- [Prompt] Where in the data does the word "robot" appear? Find those lines and copy them.

:: Data provided ::

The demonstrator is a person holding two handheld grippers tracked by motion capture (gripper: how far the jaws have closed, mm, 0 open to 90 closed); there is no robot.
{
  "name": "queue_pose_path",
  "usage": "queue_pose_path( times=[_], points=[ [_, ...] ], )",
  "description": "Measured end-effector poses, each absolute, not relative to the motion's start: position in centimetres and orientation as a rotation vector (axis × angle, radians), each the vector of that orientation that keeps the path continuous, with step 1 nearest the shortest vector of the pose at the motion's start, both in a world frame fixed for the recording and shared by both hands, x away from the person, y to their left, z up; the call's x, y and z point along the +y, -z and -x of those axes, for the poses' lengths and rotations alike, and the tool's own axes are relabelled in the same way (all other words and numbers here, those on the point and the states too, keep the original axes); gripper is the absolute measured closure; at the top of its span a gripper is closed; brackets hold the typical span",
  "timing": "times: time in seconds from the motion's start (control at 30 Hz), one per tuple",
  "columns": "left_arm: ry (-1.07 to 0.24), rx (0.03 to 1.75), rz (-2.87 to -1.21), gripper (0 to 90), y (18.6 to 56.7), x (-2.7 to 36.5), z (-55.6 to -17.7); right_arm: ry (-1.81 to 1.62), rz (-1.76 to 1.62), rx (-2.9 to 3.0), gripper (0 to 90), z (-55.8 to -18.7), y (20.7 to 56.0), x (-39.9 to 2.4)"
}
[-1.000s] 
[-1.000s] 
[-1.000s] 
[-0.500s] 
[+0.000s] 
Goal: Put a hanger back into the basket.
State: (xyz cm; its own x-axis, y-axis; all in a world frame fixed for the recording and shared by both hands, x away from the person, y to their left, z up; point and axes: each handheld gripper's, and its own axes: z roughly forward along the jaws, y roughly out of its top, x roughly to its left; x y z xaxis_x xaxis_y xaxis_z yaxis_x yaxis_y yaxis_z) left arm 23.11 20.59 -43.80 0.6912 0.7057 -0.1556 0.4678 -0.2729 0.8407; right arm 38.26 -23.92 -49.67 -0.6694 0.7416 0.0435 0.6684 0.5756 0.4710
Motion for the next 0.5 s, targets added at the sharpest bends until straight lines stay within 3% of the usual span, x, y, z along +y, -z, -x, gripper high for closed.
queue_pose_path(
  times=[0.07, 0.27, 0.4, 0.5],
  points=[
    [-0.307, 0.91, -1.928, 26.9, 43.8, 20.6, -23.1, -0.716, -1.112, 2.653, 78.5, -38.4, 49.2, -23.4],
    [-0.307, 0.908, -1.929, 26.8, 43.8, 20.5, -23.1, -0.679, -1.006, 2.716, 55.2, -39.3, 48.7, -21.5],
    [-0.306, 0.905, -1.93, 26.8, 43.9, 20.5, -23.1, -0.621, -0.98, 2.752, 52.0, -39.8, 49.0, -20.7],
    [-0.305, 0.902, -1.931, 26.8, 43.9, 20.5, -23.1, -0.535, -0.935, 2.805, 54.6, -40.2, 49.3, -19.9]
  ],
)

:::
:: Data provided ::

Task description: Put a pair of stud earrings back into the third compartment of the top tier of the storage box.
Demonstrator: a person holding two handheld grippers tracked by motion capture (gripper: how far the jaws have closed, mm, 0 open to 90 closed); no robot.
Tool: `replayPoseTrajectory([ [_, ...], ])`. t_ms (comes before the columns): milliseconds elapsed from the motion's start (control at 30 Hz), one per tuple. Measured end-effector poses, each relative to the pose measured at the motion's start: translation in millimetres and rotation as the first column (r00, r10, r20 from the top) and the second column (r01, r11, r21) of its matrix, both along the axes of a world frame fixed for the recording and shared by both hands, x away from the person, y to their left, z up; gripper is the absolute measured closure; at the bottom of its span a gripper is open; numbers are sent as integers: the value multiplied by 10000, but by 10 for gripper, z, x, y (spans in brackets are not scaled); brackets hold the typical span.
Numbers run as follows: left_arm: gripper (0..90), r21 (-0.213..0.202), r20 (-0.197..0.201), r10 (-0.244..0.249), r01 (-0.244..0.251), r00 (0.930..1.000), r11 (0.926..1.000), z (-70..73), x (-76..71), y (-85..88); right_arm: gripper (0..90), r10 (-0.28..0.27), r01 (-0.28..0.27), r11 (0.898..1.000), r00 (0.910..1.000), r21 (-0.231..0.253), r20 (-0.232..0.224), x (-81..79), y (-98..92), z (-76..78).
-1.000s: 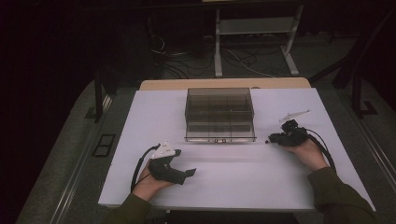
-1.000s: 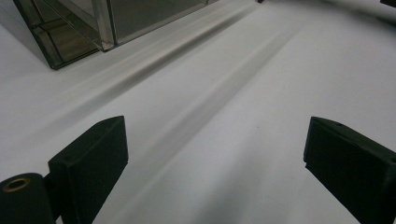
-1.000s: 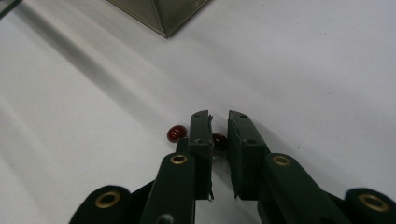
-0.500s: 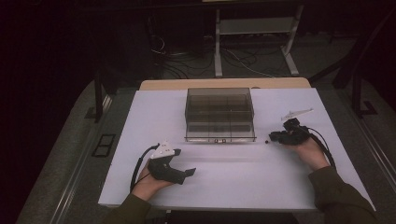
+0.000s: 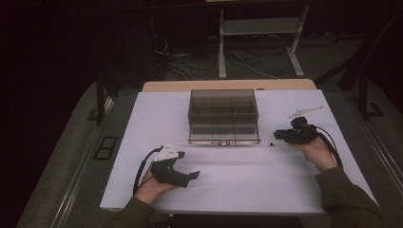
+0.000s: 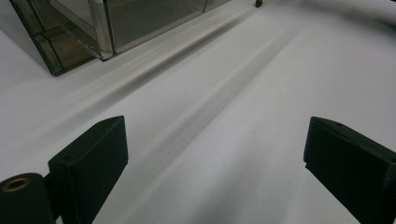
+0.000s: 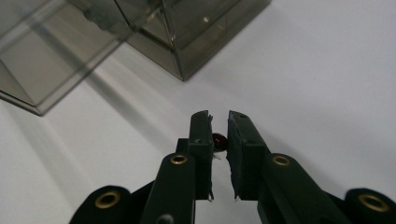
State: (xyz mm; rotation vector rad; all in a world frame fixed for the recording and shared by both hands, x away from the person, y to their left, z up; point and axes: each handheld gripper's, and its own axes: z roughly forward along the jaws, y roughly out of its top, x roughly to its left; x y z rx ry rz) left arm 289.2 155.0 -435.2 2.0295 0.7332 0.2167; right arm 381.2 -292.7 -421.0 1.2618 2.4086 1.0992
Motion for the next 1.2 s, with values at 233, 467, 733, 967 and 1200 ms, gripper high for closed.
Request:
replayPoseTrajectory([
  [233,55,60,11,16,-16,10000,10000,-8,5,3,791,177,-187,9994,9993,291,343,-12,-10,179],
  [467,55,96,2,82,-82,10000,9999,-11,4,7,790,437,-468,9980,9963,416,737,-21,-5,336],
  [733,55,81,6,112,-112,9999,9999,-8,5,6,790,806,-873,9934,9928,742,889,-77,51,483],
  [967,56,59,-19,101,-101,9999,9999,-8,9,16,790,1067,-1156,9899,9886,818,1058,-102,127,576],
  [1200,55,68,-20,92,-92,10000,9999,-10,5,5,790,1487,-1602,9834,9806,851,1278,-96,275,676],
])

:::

- [Your solution]
The demonstrator is a person holding two handheld grippers tracked by motion capture (gripper: how far the jaws have closed, mm, 0 open to 90 closed); there is no robot.
Demonstrator: a person holding two handheld grippers tracked by motion capture (gripper: how far the jaws have closed, mm, 0 open to 90 closed); no robot.

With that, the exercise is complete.